Data excerpts:
==========

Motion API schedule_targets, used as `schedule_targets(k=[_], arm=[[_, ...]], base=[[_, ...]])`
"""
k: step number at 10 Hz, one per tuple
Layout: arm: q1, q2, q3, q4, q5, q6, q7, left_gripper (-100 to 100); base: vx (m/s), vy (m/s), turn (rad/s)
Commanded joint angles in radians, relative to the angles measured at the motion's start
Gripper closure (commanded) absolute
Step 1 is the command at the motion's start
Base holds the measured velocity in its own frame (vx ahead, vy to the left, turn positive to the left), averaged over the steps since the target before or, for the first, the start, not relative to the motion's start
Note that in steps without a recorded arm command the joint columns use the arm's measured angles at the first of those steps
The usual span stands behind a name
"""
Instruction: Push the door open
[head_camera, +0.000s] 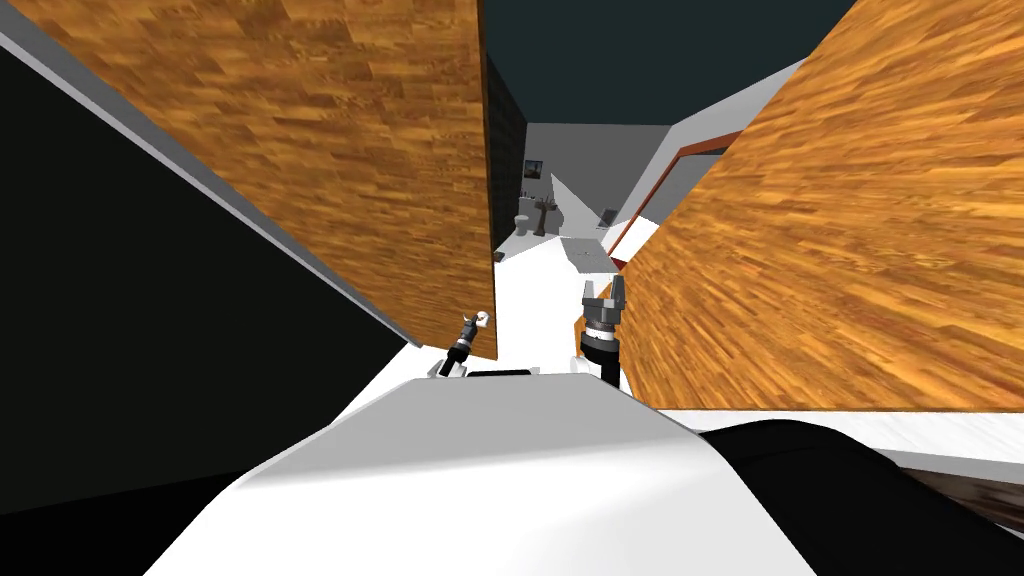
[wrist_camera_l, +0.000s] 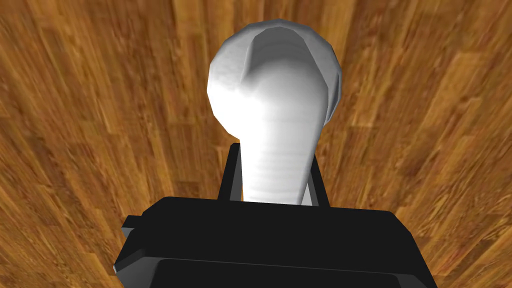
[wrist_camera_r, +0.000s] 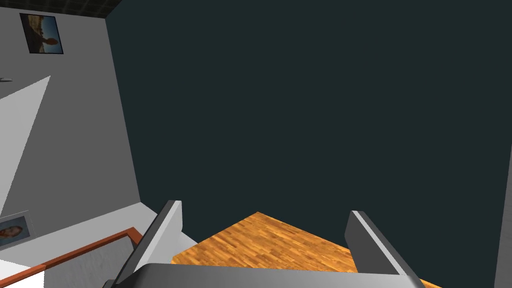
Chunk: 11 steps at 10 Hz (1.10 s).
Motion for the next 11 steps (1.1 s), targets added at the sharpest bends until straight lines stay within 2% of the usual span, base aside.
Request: schedule_targets(k=[1,11], arm=[[-0.011,0.009,0.032,0.008,0.012,-0.007,-0.009,100],[-0.027,0.001,0.158,0.040,0.059,-0.009,-0.059,100]], base=[[0.148,-0.119,0.033],[0.153,-0.116,0.066]])
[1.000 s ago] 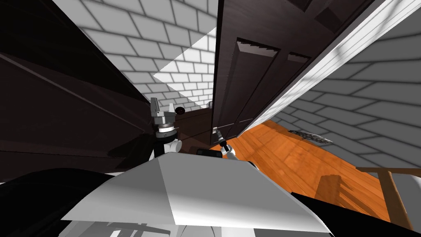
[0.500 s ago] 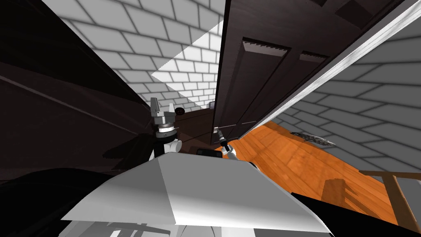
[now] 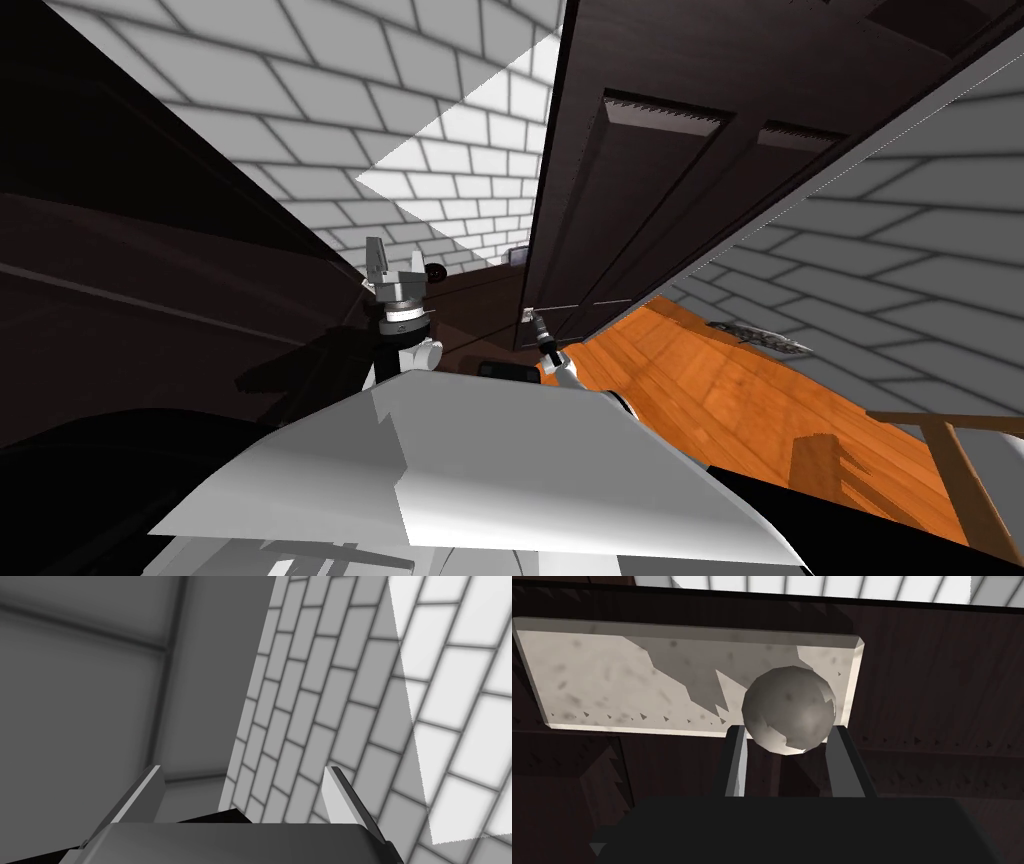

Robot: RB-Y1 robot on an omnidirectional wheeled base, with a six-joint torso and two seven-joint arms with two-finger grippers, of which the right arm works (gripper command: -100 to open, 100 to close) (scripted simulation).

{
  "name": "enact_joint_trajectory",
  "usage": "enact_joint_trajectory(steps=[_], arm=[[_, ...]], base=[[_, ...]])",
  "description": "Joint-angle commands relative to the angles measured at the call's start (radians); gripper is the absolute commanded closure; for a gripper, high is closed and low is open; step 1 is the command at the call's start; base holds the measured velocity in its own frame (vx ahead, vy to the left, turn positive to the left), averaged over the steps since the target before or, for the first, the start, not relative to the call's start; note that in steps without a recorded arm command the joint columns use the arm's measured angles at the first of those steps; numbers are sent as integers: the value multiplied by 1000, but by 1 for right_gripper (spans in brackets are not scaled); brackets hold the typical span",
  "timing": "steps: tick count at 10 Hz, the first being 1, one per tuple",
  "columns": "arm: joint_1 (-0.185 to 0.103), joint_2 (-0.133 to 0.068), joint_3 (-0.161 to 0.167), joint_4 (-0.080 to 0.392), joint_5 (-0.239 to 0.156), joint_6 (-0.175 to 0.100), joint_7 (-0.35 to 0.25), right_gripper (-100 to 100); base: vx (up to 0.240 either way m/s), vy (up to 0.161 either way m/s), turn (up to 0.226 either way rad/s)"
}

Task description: Push the door open

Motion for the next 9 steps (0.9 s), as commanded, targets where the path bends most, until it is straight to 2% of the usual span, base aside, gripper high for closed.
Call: enact_joint_trajectory(steps=[1,2,6,8,9], arm=[[15,-13,-23,-27,-16,21,8,100],[1,-16,-21,-3,-17,9,5,-100],[0,-11,-30,-8,-29,21,4,-100],[-2,10,-37,-13,-39,30,3,-100],[-12,4,-39,12,-38,16,7,-100]], base=[[118,67,-94],[-43,69,-114],[-215,28,-56],[-263,42,-88],[-108,18,-17]])
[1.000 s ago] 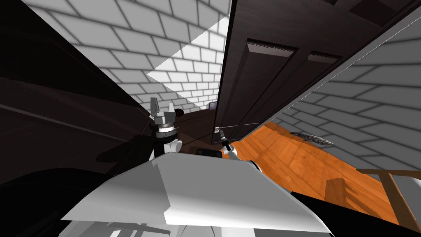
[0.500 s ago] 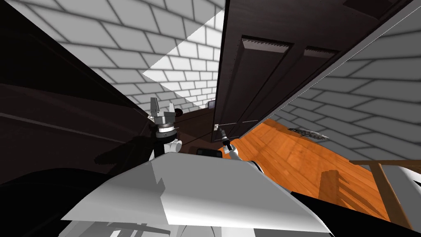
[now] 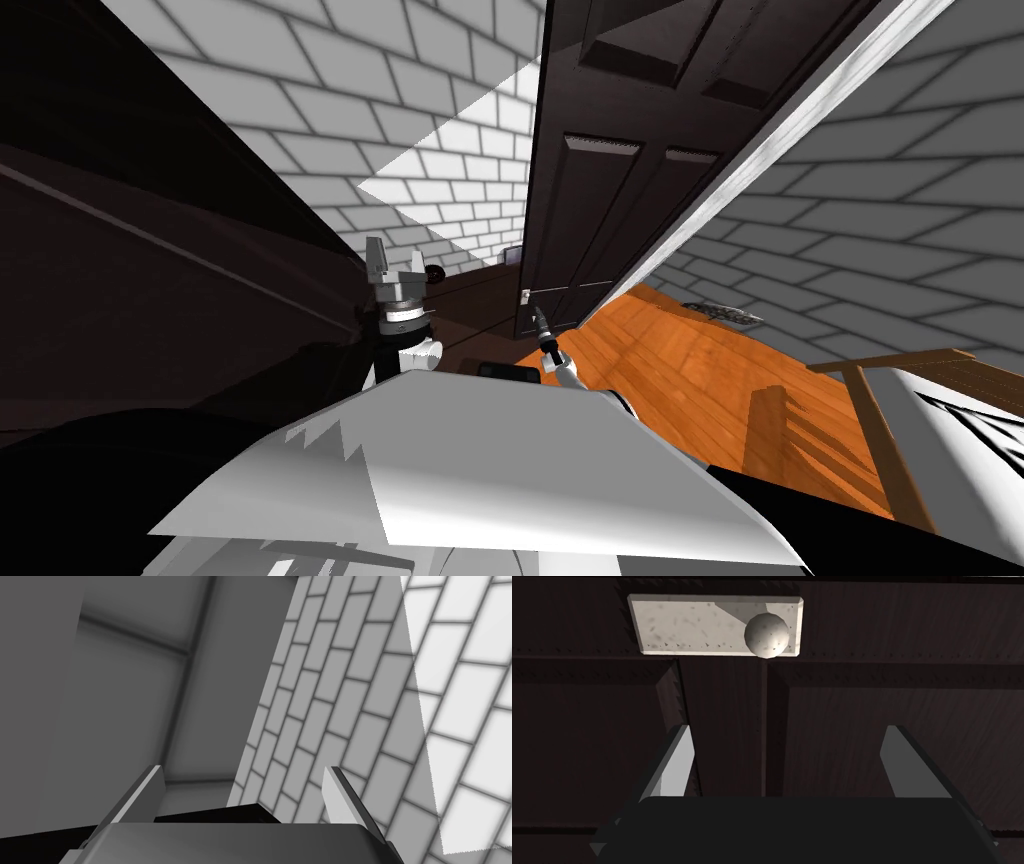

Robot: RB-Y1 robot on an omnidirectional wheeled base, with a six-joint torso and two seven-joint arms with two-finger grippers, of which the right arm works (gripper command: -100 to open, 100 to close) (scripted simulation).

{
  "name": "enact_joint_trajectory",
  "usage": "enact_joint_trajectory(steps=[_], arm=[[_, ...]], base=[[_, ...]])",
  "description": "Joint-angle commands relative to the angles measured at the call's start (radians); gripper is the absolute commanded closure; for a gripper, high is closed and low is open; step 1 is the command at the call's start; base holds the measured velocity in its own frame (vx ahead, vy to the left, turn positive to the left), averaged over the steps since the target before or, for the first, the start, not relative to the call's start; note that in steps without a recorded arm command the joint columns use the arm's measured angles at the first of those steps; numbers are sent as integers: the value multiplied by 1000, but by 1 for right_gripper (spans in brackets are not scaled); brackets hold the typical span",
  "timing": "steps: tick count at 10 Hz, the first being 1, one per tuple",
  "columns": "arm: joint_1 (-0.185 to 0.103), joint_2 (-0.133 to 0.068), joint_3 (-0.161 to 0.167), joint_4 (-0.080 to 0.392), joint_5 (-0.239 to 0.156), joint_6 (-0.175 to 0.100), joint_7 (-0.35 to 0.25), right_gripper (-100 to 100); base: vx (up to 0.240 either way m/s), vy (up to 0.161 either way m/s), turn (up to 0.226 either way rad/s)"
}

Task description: Push the door open

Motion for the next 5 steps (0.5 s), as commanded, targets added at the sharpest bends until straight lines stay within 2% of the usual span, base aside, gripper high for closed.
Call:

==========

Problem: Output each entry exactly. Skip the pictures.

Answer:
Motion API schedule_targets, used as `schedule_targets(k=[_], arm=[[_, ...]], base=[[_, ...]])`
"""
k: step number at 10 Hz, one per tuple
Layout: arm: q1, q2, q3, q4, q5, q6, q7, left_gripper (-100 to 100); base: vx (m/s), vy (m/s), turn (rad/s)
Commanded joint angles in radians, relative to the angles measured at the motion's start
Gripper closure (commanded) absolute
Step 1 is the command at the motion's start
Base holds the measured velocity in its own frame (vx ahead, vy to the left, turn positive to the left), averaged over the steps since the target before or, for the first, the start, not relative to the motion's start
Note that in steps without a recorded arm command the joint columns use the arm's measured angles at the first of those steps
The usual span stands behind a name
"""
Instruction: Push the door open
[head_camera, +0.000s] 
[wrist_camera_l, +0.000s] 
[wrist_camera_r, +0.000s] 
Chunk: 11 steps at 10 Hz (1.10 s).
Motion for the next 11 steps (1.1 s), targets added at the sharpest bends until straight lines stay within 2% of the usual span, base aside.
Request: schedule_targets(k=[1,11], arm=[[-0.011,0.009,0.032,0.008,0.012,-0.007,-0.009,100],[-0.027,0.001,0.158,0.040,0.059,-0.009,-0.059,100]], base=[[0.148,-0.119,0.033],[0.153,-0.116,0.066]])
[1.000 s ago] 
[0.500 s ago] 
[now] 

Robot: RB-Y1 robot on an omnidirectional wheeled base, with a six-joint torso and two seven-joint arms with two-finger grippers, of which the right arm works (gripper command: -100 to open, 100 to close) (scripted simulation).

{
  "name": "enact_joint_trajectory",
  "usage": "enact_joint_trajectory(steps=[_], arm=[[_, ...]], base=[[_, ...]])",
  "description": "Joint-angle commands relative to the angles measured at the call's start (radians); gripper is the absolute commanded closure; for a gripper, high is closed and low is open; step 1 is the command at the call's start; base holds the measured velocity in its own frame (vx ahead, vy to the left, turn positive to the left), averaged over the steps since the target before or, for the first, the start, not relative to the call's start; note that in steps without a recorded arm command the joint columns use the arm's measured angles at the first of those steps; numbers are sent as integers: the value multiplied by 1000, but by 1 for right_gripper (spans in brackets are not scaled); brackets hold the typical span",
  "timing": "steps: tick count at 10 Hz, the first being 1, one per tuple",
  "columns": "arm: joint_1 (-0.185 to 0.103), joint_2 (-0.133 to 0.068), joint_3 (-0.161 to 0.167), joint_4 (-0.080 to 0.392), joint_5 (-0.239 to 0.156), joint_6 (-0.175 to 0.100), joint_7 (-0.35 to 0.25), right_gripper (-100 to 100); base: vx (up to 0.240 either way m/s), vy (up to 0.161 either way m/s), turn (up to 0.226 either way rad/s)"
}

Task description: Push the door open

Motion for the next 9 steps (0.9 s), as commanded, targets where the path bends most, until it is straight to 2% of the usual span, base aside, gripper high for closed.
Call: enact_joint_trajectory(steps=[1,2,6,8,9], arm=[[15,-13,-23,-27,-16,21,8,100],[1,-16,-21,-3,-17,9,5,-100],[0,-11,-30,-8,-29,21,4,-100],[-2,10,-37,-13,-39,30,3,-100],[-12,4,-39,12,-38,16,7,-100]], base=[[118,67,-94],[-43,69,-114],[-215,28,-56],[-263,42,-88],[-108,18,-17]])
[1.000 s ago] 
[0.500 s ago] 
[now] 

Robot: RB-Y1 robot on an omnidirectional wheeled base, with a six-joint torso and two seven-joint arms with two-finger grippers, of which the right arm works (gripper command: -100 to open, 100 to close) (scripted simulation).

{
  "name": "enact_joint_trajectory",
  "usage": "enact_joint_trajectory(steps=[_], arm=[[_, ...]], base=[[_, ...]])",
  "description": "Joint-angle commands relative to the angles measured at the call's start (radians); gripper is the absolute commanded closure; for a gripper, high is closed and low is open; step 1 is the command at the call's start; base holds the measured velocity in its own frame (vx ahead, vy to the left, turn positive to the left), averaged over the steps since the target before or, for the first, the start, not relative to the call's start; note that in steps without a recorded arm command the joint columns use the arm's measured angles at the first of those steps; numbers are sent as integers: the value multiplied by 1000, but by 1 for right_gripper (spans in brackets are not scaled); brackets hold the typical span",
  "timing": "steps: tick count at 10 Hz, the first being 1, one per tuple",
  "columns": "arm: joint_1 (-0.185 to 0.103), joint_2 (-0.133 to 0.068), joint_3 (-0.161 to 0.167), joint_4 (-0.080 to 0.392), joint_5 (-0.239 to 0.156), joint_6 (-0.175 to 0.100), joint_7 (-0.35 to 0.25), right_gripper (-100 to 100); base: vx (up to 0.240 either way m/s), vy (up to 0.161 either way m/s), turn (up to 0.226 either way rad/s)"
}

Task description: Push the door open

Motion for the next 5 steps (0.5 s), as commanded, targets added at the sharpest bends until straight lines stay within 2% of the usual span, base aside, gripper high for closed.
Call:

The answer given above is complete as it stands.